Filehandler for Zarr stores in PADOCC. Enables manipulation of Zarr store on filesystem and setting metadata attributes.

open(*args, **zarr_kwargs) Dataset

Open the ZarrStore as an xarray dataset

Utilities

class padocc.core.utils.BypassSwitch(switch='D')

Bases: object

Class to represent all bypass switches throughout the pipeline. Requires a switch string which is used to enable/disable specific pipeline switches stored in this class.

padocc.core.utils.find_zarrays(refs: dict) dict

Quick way of extracting all the zarray components of a ref set.

padocc.core.utils.format_str(string: str, length: int, concat: bool = False, shorten: bool = False) str

Simple function to format a string to a correct length.

padocc.core.utils.get_attribute(env: str, value: str) str

Assemble environment variable or take from passed argument.

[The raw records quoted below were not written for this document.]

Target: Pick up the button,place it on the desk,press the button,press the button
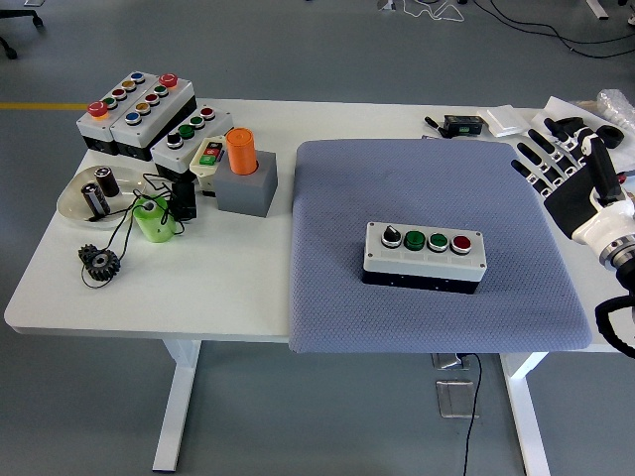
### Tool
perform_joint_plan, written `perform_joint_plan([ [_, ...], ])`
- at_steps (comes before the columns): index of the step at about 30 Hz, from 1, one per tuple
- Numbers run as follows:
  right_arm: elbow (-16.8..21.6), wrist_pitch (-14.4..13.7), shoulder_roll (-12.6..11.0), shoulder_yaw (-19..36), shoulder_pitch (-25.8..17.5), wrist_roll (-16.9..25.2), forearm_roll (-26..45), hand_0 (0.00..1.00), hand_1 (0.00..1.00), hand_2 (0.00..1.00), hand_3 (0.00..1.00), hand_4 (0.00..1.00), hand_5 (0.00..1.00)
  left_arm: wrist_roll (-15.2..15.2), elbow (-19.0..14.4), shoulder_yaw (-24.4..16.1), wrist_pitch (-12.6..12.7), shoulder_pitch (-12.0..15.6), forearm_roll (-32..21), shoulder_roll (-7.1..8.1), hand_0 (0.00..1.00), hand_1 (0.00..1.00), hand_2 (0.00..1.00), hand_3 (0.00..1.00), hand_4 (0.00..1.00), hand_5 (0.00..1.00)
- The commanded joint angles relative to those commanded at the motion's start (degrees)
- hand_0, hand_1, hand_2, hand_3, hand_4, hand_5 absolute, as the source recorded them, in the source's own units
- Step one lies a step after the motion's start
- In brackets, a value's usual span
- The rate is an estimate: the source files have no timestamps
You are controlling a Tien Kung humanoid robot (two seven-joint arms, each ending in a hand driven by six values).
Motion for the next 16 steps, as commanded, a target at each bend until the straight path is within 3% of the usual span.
perform_joint_plan([
  [11,-2.9,2.9,-0.2,2.0,-0.2,-4.9,-13.8,0.776,0.695,0.74,0.761,0.525,0.653,-0.1,0.0,0.4,0.0,-0.1,-0.4,0.05,0.65,0.702,0.697,0.502,0.32,0.998],
  [16,-3.3,3.5,-0.3,2.2,-0.3,-5.6,-16.1,0.769,0.692,0.735,0.759,0.513,0.68,-0.1,0.0,0.6,-0.1,-0.1,-0.6,0.05,0.65,0.701,0.697,0.502,0.319,0.998],
])
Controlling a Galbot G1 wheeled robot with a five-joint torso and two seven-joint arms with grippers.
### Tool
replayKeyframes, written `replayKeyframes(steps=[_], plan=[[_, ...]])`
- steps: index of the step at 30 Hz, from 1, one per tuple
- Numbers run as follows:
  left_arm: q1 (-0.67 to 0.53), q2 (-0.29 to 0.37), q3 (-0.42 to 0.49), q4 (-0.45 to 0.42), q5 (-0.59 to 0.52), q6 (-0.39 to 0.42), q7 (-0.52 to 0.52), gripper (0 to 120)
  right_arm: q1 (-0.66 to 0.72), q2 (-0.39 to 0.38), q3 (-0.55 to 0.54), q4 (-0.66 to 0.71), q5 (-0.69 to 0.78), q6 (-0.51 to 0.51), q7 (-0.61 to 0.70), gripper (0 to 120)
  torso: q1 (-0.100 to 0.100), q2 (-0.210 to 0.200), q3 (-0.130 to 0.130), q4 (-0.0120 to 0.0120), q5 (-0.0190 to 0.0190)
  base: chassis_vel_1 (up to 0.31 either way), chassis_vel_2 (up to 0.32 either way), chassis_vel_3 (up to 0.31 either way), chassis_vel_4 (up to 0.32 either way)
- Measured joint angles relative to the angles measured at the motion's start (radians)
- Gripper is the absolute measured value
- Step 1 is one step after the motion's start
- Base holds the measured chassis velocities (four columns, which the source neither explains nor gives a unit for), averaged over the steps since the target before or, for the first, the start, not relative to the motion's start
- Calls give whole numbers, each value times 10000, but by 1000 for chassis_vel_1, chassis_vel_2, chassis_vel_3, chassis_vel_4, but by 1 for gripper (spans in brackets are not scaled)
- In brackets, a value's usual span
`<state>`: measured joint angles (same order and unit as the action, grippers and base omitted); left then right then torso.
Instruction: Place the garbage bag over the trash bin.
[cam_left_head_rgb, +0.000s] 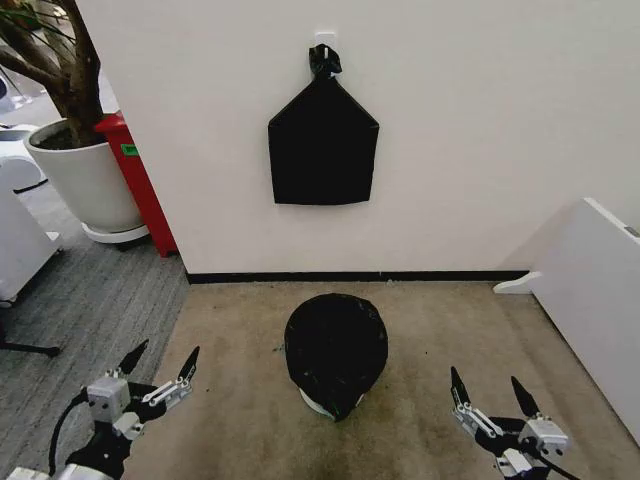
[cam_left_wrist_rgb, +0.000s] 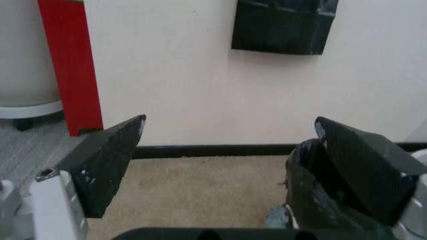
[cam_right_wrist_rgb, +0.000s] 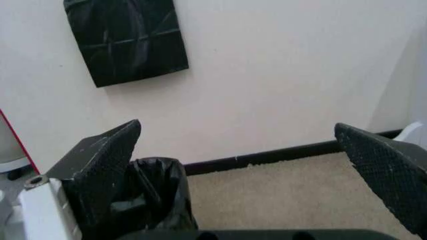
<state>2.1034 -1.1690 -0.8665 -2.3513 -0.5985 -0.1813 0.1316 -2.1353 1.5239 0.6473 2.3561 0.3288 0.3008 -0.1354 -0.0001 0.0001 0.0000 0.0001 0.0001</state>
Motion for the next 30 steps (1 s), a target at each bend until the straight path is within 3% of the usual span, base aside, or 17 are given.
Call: replayKeyframes(steps=[30], plan=[[-147,7,93,-21,7,108,-95,100,88,4,-31,20,-186,-112,135,100,1,0,0,-1,-1,0,0,0,0]])
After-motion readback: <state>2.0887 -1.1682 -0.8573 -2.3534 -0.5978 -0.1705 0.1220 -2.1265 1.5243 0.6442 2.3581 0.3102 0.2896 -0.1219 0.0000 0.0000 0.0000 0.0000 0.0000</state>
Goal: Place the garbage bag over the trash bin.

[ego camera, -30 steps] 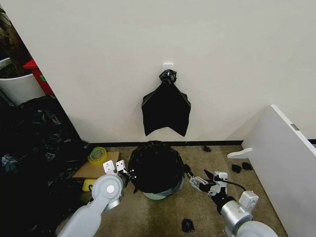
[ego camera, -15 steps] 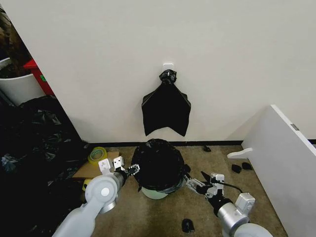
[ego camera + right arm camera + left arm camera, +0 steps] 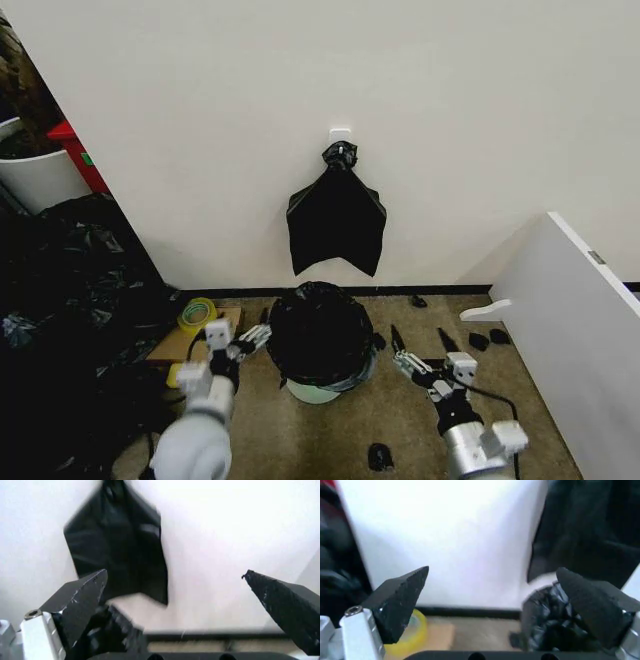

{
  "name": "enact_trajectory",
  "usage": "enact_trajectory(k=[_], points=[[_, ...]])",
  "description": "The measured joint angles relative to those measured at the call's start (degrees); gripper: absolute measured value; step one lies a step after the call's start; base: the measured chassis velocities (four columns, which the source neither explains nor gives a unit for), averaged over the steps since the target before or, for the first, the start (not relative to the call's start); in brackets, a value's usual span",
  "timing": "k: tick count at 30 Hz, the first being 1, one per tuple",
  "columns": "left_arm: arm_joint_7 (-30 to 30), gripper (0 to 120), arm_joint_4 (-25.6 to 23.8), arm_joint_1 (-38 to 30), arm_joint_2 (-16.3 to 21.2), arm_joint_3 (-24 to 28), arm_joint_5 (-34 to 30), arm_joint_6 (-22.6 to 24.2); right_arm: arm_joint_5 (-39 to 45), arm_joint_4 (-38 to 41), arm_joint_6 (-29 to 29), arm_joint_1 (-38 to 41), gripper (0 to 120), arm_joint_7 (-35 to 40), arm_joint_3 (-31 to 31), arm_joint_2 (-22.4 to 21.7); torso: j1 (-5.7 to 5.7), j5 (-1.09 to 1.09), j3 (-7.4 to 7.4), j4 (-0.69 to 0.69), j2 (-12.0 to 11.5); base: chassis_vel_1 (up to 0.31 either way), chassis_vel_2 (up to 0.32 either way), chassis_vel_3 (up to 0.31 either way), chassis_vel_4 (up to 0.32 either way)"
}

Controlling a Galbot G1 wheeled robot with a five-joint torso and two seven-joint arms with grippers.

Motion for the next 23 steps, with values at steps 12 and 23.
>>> enact_trajectory(k=[12, 23], points=[[3.9, 100, -2.0, 13.3, -7.9, -5.2, 14.1, -20.9, -10.3, 2.9, 10.4, -6.2, 100, 5.8, -3.3, 1.7, 0.00, 0.01, 0.00, -0.01, 0.0, 0.000, 0.000, 0.000, 0.000], [3.2, 100, -4.1, 13.7, -9.4, -4.6, 13.8, -17.4, -8.2, 7.8, 4.0, -7.7, 100, 3.3, -3.5, 1.5, 0.01, 0.00, 0.01, -0.01, 0.0, 0.000, 0.000, 0.000, 0.000]])
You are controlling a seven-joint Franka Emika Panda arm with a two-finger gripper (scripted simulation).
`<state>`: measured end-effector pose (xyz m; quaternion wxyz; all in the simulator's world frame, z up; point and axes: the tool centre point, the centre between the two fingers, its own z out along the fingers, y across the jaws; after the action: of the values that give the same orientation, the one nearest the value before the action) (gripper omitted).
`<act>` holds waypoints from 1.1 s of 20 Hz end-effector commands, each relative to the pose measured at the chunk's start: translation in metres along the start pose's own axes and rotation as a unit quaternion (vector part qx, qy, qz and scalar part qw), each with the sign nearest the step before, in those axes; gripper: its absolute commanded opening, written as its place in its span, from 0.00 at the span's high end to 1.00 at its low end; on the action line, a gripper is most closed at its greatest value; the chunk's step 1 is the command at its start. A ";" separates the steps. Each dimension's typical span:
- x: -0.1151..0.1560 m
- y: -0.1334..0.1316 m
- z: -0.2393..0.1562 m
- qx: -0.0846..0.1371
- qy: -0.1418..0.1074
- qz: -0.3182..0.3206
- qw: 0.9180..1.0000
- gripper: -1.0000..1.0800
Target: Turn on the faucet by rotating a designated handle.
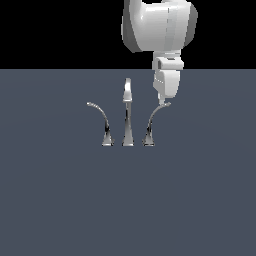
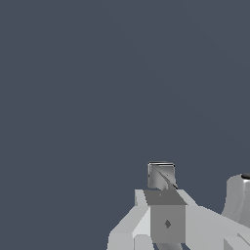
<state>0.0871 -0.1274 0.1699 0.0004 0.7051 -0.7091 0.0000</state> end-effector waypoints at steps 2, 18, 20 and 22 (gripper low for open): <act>0.002 0.006 0.000 0.000 0.000 0.000 1.000 1.00; 0.008 0.039 0.000 0.005 -0.001 -0.004 1.000 1.00; 0.007 0.045 0.000 0.004 -0.001 -0.004 1.000 1.00; 0.006 0.051 0.000 0.004 -0.001 -0.003 1.000 1.00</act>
<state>0.0450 -0.1355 0.1701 -0.0062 0.7074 -0.7067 0.0071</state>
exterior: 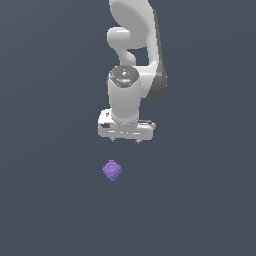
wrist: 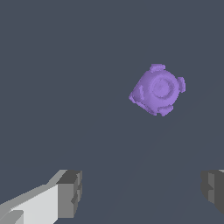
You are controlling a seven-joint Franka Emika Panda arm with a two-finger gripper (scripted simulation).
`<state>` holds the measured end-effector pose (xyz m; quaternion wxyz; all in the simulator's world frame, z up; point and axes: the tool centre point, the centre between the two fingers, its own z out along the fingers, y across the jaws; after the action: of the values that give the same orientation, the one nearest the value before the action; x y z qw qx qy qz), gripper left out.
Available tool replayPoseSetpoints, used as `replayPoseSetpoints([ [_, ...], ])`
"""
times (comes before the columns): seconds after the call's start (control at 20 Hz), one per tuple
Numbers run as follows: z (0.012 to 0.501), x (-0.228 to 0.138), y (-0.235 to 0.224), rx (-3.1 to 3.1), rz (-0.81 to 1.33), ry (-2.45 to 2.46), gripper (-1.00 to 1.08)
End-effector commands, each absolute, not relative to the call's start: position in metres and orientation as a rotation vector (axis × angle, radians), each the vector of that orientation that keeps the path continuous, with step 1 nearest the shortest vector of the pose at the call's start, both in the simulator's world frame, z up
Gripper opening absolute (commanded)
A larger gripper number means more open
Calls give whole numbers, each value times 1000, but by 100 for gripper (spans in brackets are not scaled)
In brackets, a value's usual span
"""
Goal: Pick up the object and move it to a goal position.
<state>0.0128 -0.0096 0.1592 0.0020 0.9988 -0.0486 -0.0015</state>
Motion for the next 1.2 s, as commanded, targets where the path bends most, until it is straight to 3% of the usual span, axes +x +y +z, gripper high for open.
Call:
replayPoseSetpoints([
  [0.0, 154, 20, -15, 3131, -5, -230, 100],
  [0.65, 111, 70, -54, 3037, -4, -810, 100],
  [1.15, 91, 87, -70, 2966, 0, -1036, 100],
])
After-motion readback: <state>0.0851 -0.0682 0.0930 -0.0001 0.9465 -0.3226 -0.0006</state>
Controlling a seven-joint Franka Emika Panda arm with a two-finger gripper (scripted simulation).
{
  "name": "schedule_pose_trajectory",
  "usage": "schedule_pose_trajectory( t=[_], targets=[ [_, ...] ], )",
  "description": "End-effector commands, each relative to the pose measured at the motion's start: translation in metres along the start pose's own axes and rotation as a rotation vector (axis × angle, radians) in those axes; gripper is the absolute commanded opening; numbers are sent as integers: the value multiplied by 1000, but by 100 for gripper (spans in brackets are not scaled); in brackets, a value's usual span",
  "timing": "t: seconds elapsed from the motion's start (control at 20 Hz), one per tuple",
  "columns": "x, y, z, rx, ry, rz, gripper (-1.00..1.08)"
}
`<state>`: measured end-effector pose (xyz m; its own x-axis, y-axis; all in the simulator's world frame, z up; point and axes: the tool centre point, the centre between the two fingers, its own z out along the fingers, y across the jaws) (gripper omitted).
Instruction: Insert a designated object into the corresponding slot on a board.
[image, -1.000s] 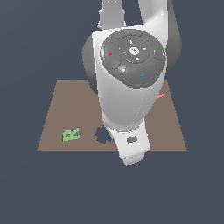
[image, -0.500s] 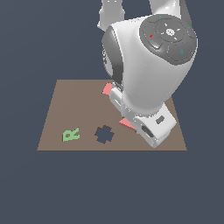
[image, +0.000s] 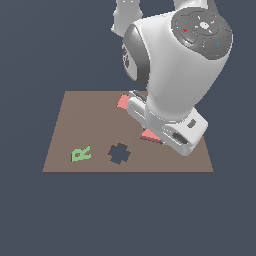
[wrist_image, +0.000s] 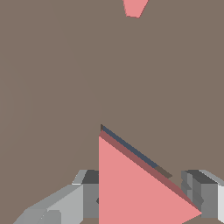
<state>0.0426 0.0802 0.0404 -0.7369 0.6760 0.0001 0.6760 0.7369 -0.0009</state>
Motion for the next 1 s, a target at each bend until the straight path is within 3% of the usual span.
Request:
schedule_pose_trajectory(
  t=[0.0,0.45,0.5,0.95],
  targets=[
    [2,-1,0,0,0,-16,-100],
    [2,-1,10,0,-1,-18,-100],
    [2,-1,10,0,-1,-18,100],
    [2,-1,10,0,-1,-18,100]
  ],
)
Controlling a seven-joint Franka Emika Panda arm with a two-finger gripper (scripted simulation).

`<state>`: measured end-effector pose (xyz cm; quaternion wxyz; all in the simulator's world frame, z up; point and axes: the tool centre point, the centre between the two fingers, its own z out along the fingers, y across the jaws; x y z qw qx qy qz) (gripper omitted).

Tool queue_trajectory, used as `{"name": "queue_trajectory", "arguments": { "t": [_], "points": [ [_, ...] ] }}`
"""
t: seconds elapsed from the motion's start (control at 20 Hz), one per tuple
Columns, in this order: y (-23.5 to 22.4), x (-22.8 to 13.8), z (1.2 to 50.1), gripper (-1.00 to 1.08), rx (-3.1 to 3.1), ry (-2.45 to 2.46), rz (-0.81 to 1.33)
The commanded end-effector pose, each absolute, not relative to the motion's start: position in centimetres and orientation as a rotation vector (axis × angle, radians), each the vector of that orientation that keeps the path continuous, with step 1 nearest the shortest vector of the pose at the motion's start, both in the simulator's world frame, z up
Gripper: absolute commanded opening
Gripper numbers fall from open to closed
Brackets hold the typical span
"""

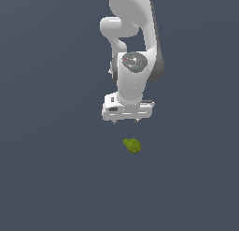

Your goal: Pick up the object and move it to a goal position.

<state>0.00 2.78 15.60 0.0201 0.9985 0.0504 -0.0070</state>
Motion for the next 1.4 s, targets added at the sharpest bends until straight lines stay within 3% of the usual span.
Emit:
{"name": "queue_trajectory", "arguments": {
  "t": [0.0, 0.75, 1.35],
  "points": [
    [3.0, 0.4, 15.2, 1.00, 3.096, 0.202, -0.022],
    [5.6, 4.4, 10.6, 1.00, 3.051, 0.702, -0.008],
    [6.3, 5.4, 9.1, 1.00, 3.027, 0.838, -0.001]
  ]
}}
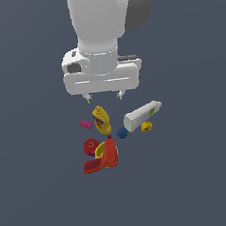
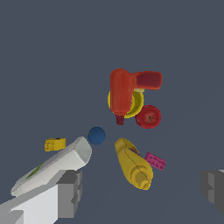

Find value of variable from Environment or ParseArgs object, or reports failure.

Parameters:
  • env – (str) Name of environment variable.

  • args – (obj) Set of command line arguments supplied by argparse.

  • var – (str) Name of argparse parameter to check.

Returns:

Value of either environment variable or argparse value.

padocc.core.utils.mem_to_val(value: str) float

Convert a value in Bytes to an integer number of bytes

padocc.core.utils.open_kerchunk(kfile: str, logger, isparq=False, retry=False, attempt=1, **kwargs) Dataset

Open kerchunk file from JSON/parquet formats

Parameters:
  • kfile – (str) Path to a kerchunk file (or https link if using a remote file)

  • logger – (obj) Logging object for info/debug/error messages.

  • isparq – (bool) Switch for using Parquet or JSON Format

  • remote_protocol – (str) ‘file’ for local filepaths, ‘http’ for remote links.

Returns:

An xarray virtual dataset constructed from the Kerchunk file

Logging

class padocc.core.logs.FalseLogger

Bases: object

Supplementary class where a logger is not wanted but is required for some operations.

class padocc.core.logs.LoggedOperation(logger: Logger | FalseLogger | None = None, label: str | None = None, fh: str | None = None, logid: str | None = None, verbose: int = 0)

Bases: object

Allows inherritance of logger objects without creating new ones.

padocc.core.logs.init_logger(verbose: int, name: str, fh: str = None, logid: str = None) Logger

Logger object init and configure with standardised formatting.

Parameters:
  • verbose – (int) Level of verbosity for log messages (see core.init_logger).

  • name – (str) The label to apply to the logger object.

  • fh – (str) Path to logfile for logger object generated in this specific process.

  • logid – (str) ID of the process within a subset, which is then added to the name of the logger - prevents multiple processes with different logfiles getting loggers confused.

Returns:

A new logger object.

padocc.core.logs.reset_file_handler(logger: Logger, verbose: int, fh: str) Logger

Reset the file handler for an existing logger object.

Parameters:
  • logger – (logging.Logger) An existing logger object.

  • verbose – (int) The logging level to reapply.

  • fh – (str) Address to new file handler.

Returns:

A new logger object with a new file handler.